**TASK BRIEF**
Each line of the data below goes into the copy exactly; pictures do not.

________________________

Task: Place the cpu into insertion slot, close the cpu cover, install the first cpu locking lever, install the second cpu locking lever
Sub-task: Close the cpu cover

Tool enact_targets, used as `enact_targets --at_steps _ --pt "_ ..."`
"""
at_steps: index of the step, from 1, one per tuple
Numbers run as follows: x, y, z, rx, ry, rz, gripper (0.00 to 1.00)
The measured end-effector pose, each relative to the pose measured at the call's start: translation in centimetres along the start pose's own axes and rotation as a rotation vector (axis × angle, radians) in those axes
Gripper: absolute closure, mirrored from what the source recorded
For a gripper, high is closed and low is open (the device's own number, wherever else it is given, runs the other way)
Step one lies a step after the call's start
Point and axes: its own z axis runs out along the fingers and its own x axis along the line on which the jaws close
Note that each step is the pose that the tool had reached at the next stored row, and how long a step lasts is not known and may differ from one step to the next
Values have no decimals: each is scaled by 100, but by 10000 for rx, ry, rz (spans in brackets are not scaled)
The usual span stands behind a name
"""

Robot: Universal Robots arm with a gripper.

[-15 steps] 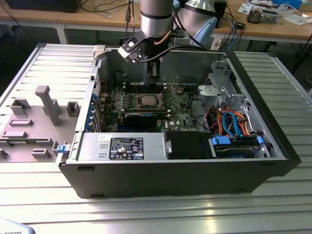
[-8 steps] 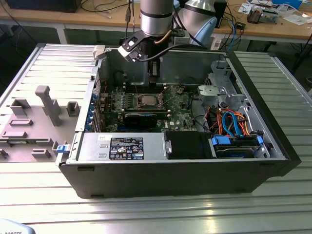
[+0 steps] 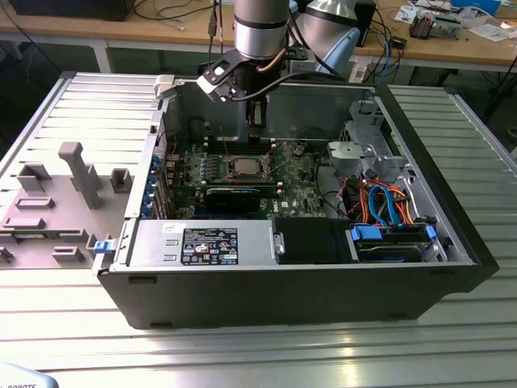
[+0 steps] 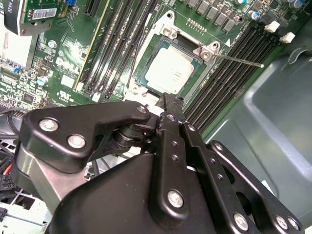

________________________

**COMPLETED TASK**
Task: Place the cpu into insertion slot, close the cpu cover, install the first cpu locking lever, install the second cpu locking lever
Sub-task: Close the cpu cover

Tool enact_targets, used as `enact_targets --at_steps _ --pt "_ ..."`
"""
at_steps: index of the step, from 1, one per tuple
Numbers run as follows: x, y, z, rx, ry, rz, gripper (0.00 to 1.00)
The measured end-effector pose, each relative to the pose measured at the call's start: translation in centimetres along the start pose's own axes and rotation as a rotation vector (axis × angle, radians) in those axes
Gripper: absolute closure, mirrored from what the source recorded
For a gripper, high is closed and low is open (the device's own number, wherever else it is given, runs the other way)
Step one lies a step after the call's start
Point and axes: its own z axis runs out along the fingers and its own x axis along the line on which the jaws close
Note that each step is the pose that the tool had reached at the next stored row, and how long a step lasts is not known and may differ from one step to the next
Values have no decimals: each is scaled by 100, but by 10000 for rx, ry, rz (spans in brackets are not scaled)
The usual span stands behind a name
"""

Robot: Universal Robots arm with a gripper.

[-15 steps] 
[-8 steps] 
[+0 steps] 
[+0 steps] 

There is nothing further to the answer.